(Items from a data source)
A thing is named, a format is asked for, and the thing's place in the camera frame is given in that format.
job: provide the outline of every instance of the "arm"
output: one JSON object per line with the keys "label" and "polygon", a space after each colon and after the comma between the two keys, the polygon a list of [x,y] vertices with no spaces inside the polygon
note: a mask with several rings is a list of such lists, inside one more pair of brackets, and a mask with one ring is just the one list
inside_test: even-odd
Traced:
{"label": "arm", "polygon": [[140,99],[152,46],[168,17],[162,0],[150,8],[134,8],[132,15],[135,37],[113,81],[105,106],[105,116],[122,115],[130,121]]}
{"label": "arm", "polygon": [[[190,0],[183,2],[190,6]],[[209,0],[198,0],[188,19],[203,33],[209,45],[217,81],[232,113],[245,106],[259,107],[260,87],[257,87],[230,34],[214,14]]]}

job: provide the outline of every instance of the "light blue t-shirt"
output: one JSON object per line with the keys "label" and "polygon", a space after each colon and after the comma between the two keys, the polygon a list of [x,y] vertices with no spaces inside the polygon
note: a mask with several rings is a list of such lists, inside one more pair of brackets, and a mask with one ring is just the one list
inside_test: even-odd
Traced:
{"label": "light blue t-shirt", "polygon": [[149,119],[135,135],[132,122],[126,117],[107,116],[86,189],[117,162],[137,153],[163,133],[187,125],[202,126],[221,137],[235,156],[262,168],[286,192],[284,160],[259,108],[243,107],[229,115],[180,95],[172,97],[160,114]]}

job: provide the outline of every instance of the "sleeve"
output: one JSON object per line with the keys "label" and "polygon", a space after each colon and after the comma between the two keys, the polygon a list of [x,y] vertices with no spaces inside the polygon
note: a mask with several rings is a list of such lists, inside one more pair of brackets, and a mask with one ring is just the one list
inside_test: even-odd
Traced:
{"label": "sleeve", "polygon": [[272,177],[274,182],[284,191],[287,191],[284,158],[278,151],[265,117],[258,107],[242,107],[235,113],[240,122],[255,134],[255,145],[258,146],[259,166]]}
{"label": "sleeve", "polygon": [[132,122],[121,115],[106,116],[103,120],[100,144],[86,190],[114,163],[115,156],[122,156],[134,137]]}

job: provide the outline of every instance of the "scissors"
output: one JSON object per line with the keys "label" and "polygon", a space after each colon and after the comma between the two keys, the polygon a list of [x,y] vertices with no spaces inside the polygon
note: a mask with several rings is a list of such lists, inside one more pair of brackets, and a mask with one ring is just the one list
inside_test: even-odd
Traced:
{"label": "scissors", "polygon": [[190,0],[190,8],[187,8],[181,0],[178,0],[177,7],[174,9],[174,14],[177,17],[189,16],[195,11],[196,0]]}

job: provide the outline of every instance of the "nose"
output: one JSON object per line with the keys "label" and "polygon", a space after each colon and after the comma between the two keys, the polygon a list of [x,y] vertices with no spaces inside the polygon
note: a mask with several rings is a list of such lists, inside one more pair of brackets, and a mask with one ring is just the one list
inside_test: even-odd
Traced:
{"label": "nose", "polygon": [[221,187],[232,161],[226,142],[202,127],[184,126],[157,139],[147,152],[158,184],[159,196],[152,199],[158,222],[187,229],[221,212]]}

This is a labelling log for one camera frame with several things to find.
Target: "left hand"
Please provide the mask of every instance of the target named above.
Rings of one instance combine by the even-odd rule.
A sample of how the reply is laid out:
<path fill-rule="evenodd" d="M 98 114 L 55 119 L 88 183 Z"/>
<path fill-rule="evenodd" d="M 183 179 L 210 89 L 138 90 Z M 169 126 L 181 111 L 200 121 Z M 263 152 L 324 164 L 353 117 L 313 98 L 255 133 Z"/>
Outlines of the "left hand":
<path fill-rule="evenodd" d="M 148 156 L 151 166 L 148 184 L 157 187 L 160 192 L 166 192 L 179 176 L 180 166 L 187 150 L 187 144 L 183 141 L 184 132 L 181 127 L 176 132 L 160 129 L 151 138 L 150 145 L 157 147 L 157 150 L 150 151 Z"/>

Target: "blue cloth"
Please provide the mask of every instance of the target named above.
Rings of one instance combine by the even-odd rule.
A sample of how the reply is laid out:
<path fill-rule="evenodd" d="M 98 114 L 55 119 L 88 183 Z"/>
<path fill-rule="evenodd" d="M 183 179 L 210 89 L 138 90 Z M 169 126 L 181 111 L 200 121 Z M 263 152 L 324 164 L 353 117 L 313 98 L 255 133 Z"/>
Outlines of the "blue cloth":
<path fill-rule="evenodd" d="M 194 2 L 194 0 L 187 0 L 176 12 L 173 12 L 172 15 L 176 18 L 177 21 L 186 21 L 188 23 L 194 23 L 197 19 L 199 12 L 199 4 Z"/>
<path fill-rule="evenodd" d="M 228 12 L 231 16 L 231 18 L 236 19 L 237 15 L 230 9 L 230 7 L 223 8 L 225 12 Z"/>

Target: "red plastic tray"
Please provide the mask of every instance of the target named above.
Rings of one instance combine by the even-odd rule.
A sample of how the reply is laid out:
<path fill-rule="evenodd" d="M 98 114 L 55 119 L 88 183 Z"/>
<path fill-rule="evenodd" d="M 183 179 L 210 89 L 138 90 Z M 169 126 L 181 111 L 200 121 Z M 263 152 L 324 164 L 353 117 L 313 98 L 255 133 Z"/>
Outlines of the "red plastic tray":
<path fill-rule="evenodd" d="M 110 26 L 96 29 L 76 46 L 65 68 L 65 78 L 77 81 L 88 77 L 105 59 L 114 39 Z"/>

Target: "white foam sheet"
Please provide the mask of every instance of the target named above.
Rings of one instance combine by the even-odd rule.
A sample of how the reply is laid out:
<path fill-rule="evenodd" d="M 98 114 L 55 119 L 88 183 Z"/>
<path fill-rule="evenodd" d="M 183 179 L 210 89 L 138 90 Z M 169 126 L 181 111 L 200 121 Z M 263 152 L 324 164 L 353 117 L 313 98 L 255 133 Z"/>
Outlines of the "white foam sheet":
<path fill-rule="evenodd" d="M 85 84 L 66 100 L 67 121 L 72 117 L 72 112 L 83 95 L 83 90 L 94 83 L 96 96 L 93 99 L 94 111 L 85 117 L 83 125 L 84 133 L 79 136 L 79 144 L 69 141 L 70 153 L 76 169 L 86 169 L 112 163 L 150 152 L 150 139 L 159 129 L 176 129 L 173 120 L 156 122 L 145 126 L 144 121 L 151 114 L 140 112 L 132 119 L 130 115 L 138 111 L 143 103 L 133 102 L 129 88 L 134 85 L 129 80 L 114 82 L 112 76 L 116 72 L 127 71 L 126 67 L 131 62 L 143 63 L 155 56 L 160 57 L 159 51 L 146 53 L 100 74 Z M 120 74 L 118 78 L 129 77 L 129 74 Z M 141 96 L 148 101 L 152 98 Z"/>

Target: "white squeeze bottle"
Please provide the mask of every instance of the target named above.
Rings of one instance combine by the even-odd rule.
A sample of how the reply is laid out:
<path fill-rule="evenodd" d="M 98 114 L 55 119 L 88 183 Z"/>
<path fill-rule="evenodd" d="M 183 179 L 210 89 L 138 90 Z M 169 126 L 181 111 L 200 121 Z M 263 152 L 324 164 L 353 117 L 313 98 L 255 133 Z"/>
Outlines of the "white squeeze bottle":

= Problem to work on =
Extract the complete data, matching each line exactly.

= Output below =
A thing is named, a format is asked for, and the thing's place in the camera frame is given in that format.
job: provide the outline of every instance of the "arm"
output: one JSON object per line with the keys "label" and "polygon", a space after each colon and after the comma between the two keys, the polygon a list of [x,y] vertices with no spaces inside the polygon
note: a mask with several rings is a list of such lists, inside one more pair of brackets, and a mask with one ring is just the one list
inside_test: even-odd
Traced:
{"label": "arm", "polygon": [[140,99],[152,46],[168,17],[162,0],[150,8],[134,8],[132,15],[135,37],[113,81],[105,106],[105,116],[122,115],[130,121]]}
{"label": "arm", "polygon": [[[190,0],[183,2],[190,6]],[[209,0],[198,0],[188,19],[203,33],[209,45],[217,81],[232,113],[245,106],[259,107],[260,87],[257,87],[230,34],[214,14]]]}

job: provide the outline of every instance of the "light blue t-shirt"
output: one JSON object per line with the keys "label" and "polygon", a space after each colon and after the comma between the two keys, the polygon a list of [x,y] vertices with no spaces inside the polygon
note: a mask with several rings is a list of such lists, inside one more pair of brackets, and a mask with one ring is just the one list
inside_test: even-odd
Traced:
{"label": "light blue t-shirt", "polygon": [[149,119],[135,135],[132,122],[126,117],[107,116],[86,189],[117,162],[137,153],[163,133],[187,125],[202,126],[221,137],[235,156],[262,168],[286,192],[284,160],[259,108],[243,107],[229,115],[180,95],[172,97],[160,114]]}

job: provide the outline of every instance of the "sleeve"
output: one JSON object per line with the keys "label" and "polygon", a space after each colon and after the comma between the two keys, the polygon a list of [x,y] vertices with no spaces inside the polygon
note: a mask with several rings is a list of such lists, inside one more pair of brackets, and a mask with one ring is just the one list
inside_test: even-odd
Traced:
{"label": "sleeve", "polygon": [[272,177],[274,182],[284,191],[287,191],[284,158],[278,151],[265,117],[258,107],[242,107],[235,113],[240,122],[255,134],[255,145],[258,146],[259,166]]}
{"label": "sleeve", "polygon": [[132,122],[121,115],[106,116],[103,120],[100,144],[86,190],[114,163],[115,156],[122,156],[134,137]]}

job: provide the outline of every instance of the "scissors"
output: one JSON object per line with the keys "label" and "polygon", a space after each colon and after the comma between the two keys, the polygon a list of [x,y] vertices with no spaces inside the polygon
note: a mask with several rings is a list of such lists, inside one more pair of brackets, and a mask with one ring is just the one list
inside_test: even-odd
Traced:
{"label": "scissors", "polygon": [[190,0],[190,8],[187,8],[181,0],[178,0],[177,7],[174,9],[174,14],[177,17],[189,16],[195,11],[196,0]]}

job: provide the outline of every instance of the "nose"
output: one JSON object per line with the keys "label" and "polygon", a space after each colon and after the comma between the two keys, the polygon a list of [x,y] vertices with no spaces inside the polygon
note: a mask with several rings is a list of such lists, inside one more pair of brackets, and a mask with one ring is just the one list
inside_test: even-odd
Traced:
{"label": "nose", "polygon": [[221,187],[232,161],[226,142],[202,127],[184,126],[157,139],[147,152],[158,184],[159,196],[152,199],[158,222],[187,229],[221,212]]}

This is a labelling log for one camera frame with several things to find.
Target: "left hand"
Please provide the mask of every instance of the target named above.
Rings of one instance combine by the even-odd rule.
A sample of how the reply is laid out:
<path fill-rule="evenodd" d="M 98 114 L 55 119 L 88 183 Z"/>
<path fill-rule="evenodd" d="M 183 179 L 210 89 L 138 90 Z M 169 126 L 181 111 L 200 121 Z M 263 152 L 324 164 L 353 117 L 313 98 L 255 133 Z"/>
Outlines of the "left hand":
<path fill-rule="evenodd" d="M 148 156 L 151 166 L 148 184 L 157 187 L 160 192 L 166 192 L 179 176 L 180 166 L 187 150 L 187 144 L 183 141 L 184 132 L 181 127 L 176 132 L 160 129 L 151 138 L 150 145 L 157 147 L 157 150 L 150 151 Z"/>

Target: "blue cloth"
Please provide the mask of every instance of the target named above.
Rings of one instance combine by the even-odd rule.
A sample of how the reply is laid out:
<path fill-rule="evenodd" d="M 98 114 L 55 119 L 88 183 Z"/>
<path fill-rule="evenodd" d="M 183 179 L 210 89 L 138 90 Z M 169 126 L 181 111 L 200 121 Z M 263 152 L 324 164 L 353 117 L 313 98 L 255 133 Z"/>
Outlines of the "blue cloth":
<path fill-rule="evenodd" d="M 194 2 L 194 0 L 187 0 L 176 12 L 173 12 L 172 15 L 176 18 L 177 21 L 186 21 L 188 23 L 194 23 L 197 19 L 199 12 L 199 4 Z"/>
<path fill-rule="evenodd" d="M 228 12 L 231 16 L 231 18 L 236 19 L 237 15 L 230 9 L 230 7 L 223 8 L 225 12 Z"/>

Target: "red plastic tray"
Please provide the mask of every instance of the target named above.
Rings of one instance combine by the even-odd rule.
A sample of how the reply is laid out:
<path fill-rule="evenodd" d="M 98 114 L 55 119 L 88 183 Z"/>
<path fill-rule="evenodd" d="M 183 179 L 210 89 L 138 90 Z M 169 126 L 181 111 L 200 121 Z M 263 152 L 324 164 L 353 117 L 313 98 L 255 133 Z"/>
Outlines of the "red plastic tray":
<path fill-rule="evenodd" d="M 110 26 L 96 29 L 76 46 L 65 68 L 65 78 L 77 81 L 88 77 L 105 59 L 114 39 Z"/>

Target: "white foam sheet"
Please provide the mask of every instance of the target named above.
Rings of one instance combine by the even-odd rule.
A sample of how the reply is laid out:
<path fill-rule="evenodd" d="M 98 114 L 55 119 L 88 183 Z"/>
<path fill-rule="evenodd" d="M 183 179 L 210 89 L 138 90 Z M 169 126 L 181 111 L 200 121 Z M 263 152 L 324 164 L 353 117 L 313 98 L 255 133 Z"/>
Outlines of the "white foam sheet":
<path fill-rule="evenodd" d="M 85 84 L 66 100 L 67 121 L 72 117 L 72 112 L 83 95 L 83 90 L 94 83 L 96 96 L 93 99 L 94 111 L 85 117 L 83 125 L 84 133 L 79 136 L 79 144 L 69 141 L 70 153 L 76 169 L 86 169 L 112 163 L 150 152 L 150 139 L 159 129 L 176 129 L 173 120 L 156 122 L 145 126 L 144 121 L 151 114 L 140 112 L 132 119 L 130 115 L 138 111 L 143 103 L 133 102 L 129 88 L 134 85 L 129 80 L 114 82 L 112 76 L 116 72 L 127 71 L 126 67 L 131 62 L 143 63 L 155 56 L 160 57 L 159 51 L 146 53 L 100 74 Z M 120 74 L 118 78 L 129 77 L 129 74 Z M 141 96 L 148 101 L 152 98 Z"/>

Target: "white squeeze bottle"
Please provide the mask of every instance of the target named above.
Rings of one instance combine by the even-odd rule.
A sample of how the reply is laid out:
<path fill-rule="evenodd" d="M 98 114 L 55 119 L 88 183 Z"/>
<path fill-rule="evenodd" d="M 183 179 L 210 89 L 138 90 Z M 169 126 L 181 111 L 200 121 Z M 263 152 L 324 164 L 353 117 L 313 98 L 255 133 Z"/>
Outlines of the "white squeeze bottle":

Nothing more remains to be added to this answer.